*** Opening of Provided information ***

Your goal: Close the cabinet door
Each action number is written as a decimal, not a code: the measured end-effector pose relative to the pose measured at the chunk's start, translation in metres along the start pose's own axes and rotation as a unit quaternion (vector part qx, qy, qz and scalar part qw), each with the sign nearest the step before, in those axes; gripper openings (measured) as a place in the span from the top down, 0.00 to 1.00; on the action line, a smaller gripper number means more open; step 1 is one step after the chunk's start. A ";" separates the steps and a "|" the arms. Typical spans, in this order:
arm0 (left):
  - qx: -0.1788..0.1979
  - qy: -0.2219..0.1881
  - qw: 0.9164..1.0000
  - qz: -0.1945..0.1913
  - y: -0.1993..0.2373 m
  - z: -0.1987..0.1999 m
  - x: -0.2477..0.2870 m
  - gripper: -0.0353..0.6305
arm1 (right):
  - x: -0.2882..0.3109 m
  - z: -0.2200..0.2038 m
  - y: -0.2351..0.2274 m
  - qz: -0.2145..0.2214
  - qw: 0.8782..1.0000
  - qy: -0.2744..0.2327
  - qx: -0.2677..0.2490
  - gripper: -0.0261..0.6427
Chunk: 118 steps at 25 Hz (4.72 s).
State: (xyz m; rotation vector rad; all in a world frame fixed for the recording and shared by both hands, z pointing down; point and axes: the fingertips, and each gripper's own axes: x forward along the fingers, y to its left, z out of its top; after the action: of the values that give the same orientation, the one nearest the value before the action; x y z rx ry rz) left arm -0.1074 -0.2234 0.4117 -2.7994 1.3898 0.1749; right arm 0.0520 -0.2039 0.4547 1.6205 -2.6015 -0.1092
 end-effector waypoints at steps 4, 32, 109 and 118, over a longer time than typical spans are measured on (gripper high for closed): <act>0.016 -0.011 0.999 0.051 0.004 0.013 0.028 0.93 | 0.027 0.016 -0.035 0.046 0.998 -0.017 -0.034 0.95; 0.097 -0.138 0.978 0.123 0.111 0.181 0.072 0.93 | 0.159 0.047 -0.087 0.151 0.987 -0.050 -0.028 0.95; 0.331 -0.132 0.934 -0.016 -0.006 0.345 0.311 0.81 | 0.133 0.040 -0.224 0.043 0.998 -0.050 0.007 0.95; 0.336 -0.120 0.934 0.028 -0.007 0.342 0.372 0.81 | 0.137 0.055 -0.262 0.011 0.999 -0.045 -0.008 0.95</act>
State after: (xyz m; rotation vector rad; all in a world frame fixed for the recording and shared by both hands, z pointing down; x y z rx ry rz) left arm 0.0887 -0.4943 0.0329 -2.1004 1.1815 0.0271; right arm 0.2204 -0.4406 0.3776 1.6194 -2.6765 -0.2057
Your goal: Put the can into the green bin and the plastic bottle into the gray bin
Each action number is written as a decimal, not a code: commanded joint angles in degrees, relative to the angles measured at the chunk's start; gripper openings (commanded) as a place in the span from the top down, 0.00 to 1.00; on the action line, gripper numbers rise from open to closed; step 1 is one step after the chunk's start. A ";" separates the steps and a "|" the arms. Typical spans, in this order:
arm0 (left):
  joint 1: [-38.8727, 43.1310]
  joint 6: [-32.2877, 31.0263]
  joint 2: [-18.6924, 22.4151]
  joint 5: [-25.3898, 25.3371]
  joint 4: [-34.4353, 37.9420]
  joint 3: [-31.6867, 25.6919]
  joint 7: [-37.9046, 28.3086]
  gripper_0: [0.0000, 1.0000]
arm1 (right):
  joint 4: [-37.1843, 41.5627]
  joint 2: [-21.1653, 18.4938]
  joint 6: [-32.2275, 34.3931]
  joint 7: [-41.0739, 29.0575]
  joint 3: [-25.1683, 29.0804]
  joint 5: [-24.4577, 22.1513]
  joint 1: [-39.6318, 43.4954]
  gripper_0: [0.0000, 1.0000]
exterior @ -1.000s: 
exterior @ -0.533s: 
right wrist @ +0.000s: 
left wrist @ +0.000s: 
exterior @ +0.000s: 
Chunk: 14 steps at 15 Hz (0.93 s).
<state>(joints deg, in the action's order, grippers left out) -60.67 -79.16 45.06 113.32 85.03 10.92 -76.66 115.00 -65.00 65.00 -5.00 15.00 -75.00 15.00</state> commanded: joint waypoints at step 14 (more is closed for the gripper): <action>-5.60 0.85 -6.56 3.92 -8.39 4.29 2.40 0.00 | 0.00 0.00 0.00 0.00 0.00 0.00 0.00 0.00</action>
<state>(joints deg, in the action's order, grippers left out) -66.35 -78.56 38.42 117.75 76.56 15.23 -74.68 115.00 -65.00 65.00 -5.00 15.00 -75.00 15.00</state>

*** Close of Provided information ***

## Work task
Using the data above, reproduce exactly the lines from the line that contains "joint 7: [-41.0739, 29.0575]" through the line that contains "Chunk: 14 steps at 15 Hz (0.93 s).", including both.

## Result for this task
  joint 7: [-41.0739, 29.0575]
  joint 3: [-25.1683, 29.0804]
  joint 5: [-24.4577, 22.1513]
  joint 1: [-39.6318, 43.4954]
  gripper_0: [0.0000, 1.0000]
exterior @ -1.000s: 
exterior @ -0.533s: 
right wrist @ +0.000s: 
left wrist @ +0.000s: 
exterior @ +0.000s: 
Chunk: 14 steps at 15 Hz (0.93 s).

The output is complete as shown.